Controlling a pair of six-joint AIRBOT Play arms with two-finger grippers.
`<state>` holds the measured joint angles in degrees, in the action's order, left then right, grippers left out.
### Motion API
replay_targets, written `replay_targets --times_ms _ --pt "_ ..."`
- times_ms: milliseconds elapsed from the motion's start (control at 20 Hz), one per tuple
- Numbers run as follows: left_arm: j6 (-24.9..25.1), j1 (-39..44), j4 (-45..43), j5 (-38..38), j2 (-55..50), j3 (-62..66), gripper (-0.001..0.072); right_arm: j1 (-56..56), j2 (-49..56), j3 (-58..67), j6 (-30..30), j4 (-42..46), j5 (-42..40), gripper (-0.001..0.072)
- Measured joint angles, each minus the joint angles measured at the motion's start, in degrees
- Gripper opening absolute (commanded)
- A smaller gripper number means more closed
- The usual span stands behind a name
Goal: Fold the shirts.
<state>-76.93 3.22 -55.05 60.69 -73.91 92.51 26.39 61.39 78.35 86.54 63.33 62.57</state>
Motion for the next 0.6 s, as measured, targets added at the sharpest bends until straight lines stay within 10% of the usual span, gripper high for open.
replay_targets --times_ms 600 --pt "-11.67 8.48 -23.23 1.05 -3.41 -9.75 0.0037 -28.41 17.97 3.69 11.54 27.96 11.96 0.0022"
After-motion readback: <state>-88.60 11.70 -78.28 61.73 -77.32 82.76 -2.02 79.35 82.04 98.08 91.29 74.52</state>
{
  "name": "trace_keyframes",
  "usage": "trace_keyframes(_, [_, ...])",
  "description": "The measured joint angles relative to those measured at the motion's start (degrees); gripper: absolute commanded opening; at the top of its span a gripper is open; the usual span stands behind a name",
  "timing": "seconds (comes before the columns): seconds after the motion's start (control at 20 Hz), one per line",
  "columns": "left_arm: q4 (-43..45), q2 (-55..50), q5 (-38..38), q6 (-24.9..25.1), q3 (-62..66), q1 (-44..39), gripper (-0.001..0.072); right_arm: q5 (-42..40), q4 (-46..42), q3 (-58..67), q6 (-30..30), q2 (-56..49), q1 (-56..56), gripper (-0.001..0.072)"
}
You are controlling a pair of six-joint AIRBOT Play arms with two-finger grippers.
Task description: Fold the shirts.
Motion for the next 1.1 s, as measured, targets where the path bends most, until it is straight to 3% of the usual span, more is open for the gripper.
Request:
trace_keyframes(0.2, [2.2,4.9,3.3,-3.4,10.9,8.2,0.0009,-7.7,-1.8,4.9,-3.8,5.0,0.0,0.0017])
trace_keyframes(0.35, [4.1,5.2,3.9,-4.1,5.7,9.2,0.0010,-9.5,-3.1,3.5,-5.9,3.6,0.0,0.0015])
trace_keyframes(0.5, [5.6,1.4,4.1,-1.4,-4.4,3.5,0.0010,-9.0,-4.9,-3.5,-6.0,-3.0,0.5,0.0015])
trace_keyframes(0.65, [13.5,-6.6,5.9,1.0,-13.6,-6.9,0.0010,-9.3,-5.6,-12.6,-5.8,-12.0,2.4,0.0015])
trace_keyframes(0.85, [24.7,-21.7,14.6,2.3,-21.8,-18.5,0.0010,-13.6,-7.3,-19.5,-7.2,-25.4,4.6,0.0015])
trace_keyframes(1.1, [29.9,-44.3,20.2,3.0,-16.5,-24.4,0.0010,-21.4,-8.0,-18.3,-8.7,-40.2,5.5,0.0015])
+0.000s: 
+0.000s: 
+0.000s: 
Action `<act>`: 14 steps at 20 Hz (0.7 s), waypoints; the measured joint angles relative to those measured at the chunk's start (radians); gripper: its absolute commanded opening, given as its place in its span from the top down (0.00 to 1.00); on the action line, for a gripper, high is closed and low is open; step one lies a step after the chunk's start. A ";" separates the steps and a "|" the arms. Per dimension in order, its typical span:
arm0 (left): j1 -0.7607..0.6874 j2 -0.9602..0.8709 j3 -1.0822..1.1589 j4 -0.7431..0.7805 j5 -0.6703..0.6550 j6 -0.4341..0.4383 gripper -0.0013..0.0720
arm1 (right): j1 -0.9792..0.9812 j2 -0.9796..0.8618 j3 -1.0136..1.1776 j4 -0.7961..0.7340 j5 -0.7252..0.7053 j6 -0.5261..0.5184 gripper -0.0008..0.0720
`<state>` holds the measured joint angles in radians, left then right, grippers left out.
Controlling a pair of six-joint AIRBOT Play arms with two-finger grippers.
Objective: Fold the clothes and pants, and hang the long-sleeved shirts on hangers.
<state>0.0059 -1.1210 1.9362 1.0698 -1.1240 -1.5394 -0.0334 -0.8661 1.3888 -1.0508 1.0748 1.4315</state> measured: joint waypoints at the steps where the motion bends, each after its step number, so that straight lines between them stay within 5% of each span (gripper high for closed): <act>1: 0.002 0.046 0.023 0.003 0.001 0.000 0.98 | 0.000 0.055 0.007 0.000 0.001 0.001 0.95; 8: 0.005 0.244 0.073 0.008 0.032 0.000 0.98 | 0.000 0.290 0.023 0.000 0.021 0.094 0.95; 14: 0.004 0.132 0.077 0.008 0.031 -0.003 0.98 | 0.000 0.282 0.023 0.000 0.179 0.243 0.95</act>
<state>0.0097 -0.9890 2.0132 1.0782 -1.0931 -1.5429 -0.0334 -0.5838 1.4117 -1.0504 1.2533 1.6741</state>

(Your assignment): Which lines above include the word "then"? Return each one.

(Result of the task):
`<state>` holds the measured joint angles in degrees, in the action's order, left then right, grippers left out.
`<state>` holds the measured joint angles in radians, left then right, grippers left out.

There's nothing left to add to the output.